The firm's 12 staff manage $250 million in funds and also advise family offices and businesses.
The Australian Mainstreet model provides exposure to the local market and is an alternative to index investing. It has no exposure to financial businesses, which make up almost 48 per cent of the Australian sharemarket including banks, insurers and diversified financials.
This may also explain Ashworth's view on the insurance sector. "They have been poor managers of capital over the cycle," he says. "We are interested in the strategically best-run businesses."
Cameron Harrison's 21 local stocks are equally weighted rather than market-capitalisation weighted, with the largest proportion of its holdings in small and mid-cap stocks. It has had success with local stocks including construction materials group Adelaide Brighton and telecommunications company M2 Group, which was this year acquired by Vocus Communications.
The firm also has other strategies including the Anglo-Atlantic Mainstreet equity, Australian listed property and interest-bearing strategies that incorporate securities such as bonds and hybrids.
In international equity markets, Cameron Harrison has backed stocks including London-listed beverage can company Rexam and US technology and security company Raytheon.

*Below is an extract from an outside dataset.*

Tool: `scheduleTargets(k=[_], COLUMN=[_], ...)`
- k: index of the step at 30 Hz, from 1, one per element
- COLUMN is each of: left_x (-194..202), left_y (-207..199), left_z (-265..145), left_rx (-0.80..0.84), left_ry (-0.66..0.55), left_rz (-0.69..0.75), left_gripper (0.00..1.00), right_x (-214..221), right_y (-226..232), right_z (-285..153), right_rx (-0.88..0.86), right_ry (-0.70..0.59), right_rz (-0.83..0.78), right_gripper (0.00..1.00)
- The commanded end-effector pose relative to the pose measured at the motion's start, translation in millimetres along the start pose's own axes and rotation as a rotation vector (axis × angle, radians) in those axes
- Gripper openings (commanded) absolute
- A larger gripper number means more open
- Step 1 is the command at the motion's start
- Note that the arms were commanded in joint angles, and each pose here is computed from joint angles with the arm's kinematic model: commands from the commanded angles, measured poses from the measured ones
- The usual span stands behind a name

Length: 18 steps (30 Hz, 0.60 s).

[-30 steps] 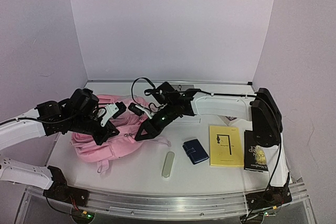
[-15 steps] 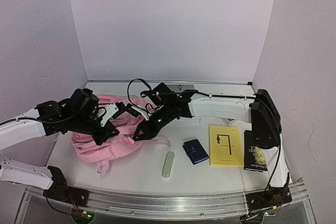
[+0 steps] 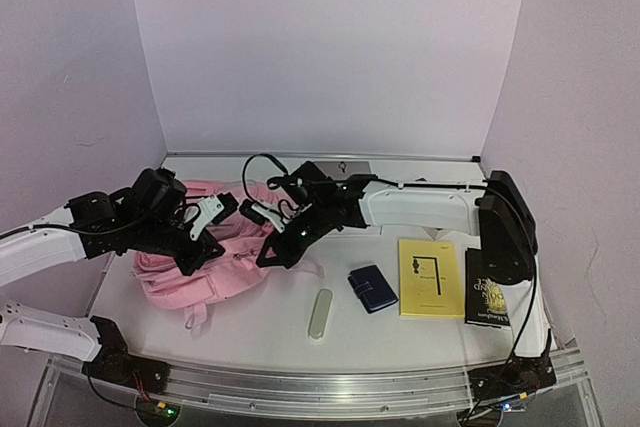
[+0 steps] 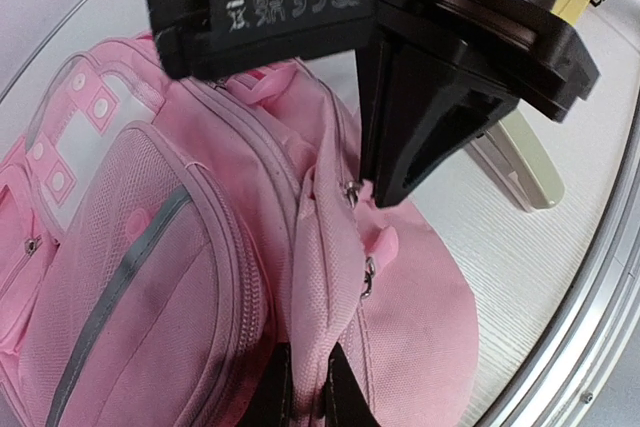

Cameron Harrison's Australian Mainstreet strategy outperformed the S&P/ASX 200, excluding financials, by more than 15 percentage points in the year ended December 31 and by 5 percentage points over five years. But returns from its Anglo-American Mainstreet strategy were largely on par with its international benchmarks over 12 months and outperformed them by 4 percentage points over five years.
The boutique manager and advice space is becoming increasingly crowded in Australia, particularly as a shift away from larger fund groups continues.
Firms such as Koda Capital, Escala Partners and others are all vying for a bigger slice of the pie.
Ashworth was part of a group of executives that sold the Fordham Group investment business to Perpetual in 2008. He and others parted ways with Perpetual 18 months later and were embroiled in a dispute with the wealth group that was settled via mediation in the latter part of 2013.
Following several scandals involving shoddy advice in the financial planning units of the big banks, Ashworth also has strong views on overall ethical standards in the industry.
"There ought to be strong standards and ASIC [Australian Securities and Investments Commission] should be doing more ... It concerns us that a lot doesn't change. To think that the financial services sector would heavily argue or debate the best interests of the client is surprising."